6. Standalone (i.e., algorithm only without human-in-the-loop performance) Study:
- The concept of "standalone" performance typically applies to AI algorithms. This device is a physical medical device (an infusion set), not an algorithm. Therefore, the concept of a standalone study in this context is not applicable. The functional testing assessed the device's inherent mechanical and material properties.
7. Type of Ground Truth Used:
- For the functional testing, the ground truth was based on device specifications and biocompatibility standards.
- For the simulated clinical use evaluation, the ground truth for the needle protection feature's performance and safety was established by user feedback and reported outcomes (no reported needle sticks or injuries). This could be considered a form of "user reported safety/effectiveness data."
8. Sample Size for the Training Set:
- The document does not mention a "training set" as this device is a physical hardware product, not a machine learning model. Therefore, this question is not applicable.
9. How the Ground Truth for the Training Set Was Established:
- As there was no "training set" for a machine learning model, this question is not applicable.
§ 880.5440 Intravascular administration set.
(a)
Identification. An intravascular administration set is a device used to administer fluids from a container to a patient's vascular system through a needle or catheter inserted into a vein.

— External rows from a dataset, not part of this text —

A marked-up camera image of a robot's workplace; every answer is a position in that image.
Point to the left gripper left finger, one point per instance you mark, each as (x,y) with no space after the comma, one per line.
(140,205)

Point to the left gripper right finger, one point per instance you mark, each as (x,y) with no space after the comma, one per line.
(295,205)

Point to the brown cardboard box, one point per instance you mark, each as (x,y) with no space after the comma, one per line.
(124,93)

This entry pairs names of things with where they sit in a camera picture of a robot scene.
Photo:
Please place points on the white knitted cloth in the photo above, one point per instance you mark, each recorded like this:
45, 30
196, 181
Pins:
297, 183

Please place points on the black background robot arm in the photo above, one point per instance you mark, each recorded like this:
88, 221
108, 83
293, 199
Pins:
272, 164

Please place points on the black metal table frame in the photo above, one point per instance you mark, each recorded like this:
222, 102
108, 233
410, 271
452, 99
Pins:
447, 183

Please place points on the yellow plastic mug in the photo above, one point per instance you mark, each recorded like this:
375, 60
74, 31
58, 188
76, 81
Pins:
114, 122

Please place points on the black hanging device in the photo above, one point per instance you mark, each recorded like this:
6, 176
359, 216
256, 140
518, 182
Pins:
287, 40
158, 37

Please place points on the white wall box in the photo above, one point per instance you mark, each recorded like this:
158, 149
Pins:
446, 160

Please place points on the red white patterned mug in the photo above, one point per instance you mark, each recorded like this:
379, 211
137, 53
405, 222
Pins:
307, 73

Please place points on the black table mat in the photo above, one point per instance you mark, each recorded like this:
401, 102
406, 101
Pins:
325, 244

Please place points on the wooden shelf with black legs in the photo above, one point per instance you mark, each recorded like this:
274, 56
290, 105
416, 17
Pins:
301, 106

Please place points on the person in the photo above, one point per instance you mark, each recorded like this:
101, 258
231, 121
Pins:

The device may include the needle or catheter, tubing, a flow regulator, a drip chamber, an infusion line filter, an I.V. set stopcock, fluid delivery tubing, connectors between parts of the set, a side tube with a cap to serve as an injection site, and a hollow spike to penetrate and connect the tubing to an I.V. bag or other infusion fluid container.(b)
Classification. Class II (special controls). The special control for pharmacy compounding systems within this classification is the FDA guidance document entitled “Class II Special Controls Guidance Document: Pharmacy Compounding Systems; Final Guidance for Industry and FDA Reviewers.” Pharmacy compounding systems classified within the intravascular administration set are exempt from the premarket notification procedures in subpart E of this part and subject to the limitations in § 880.9.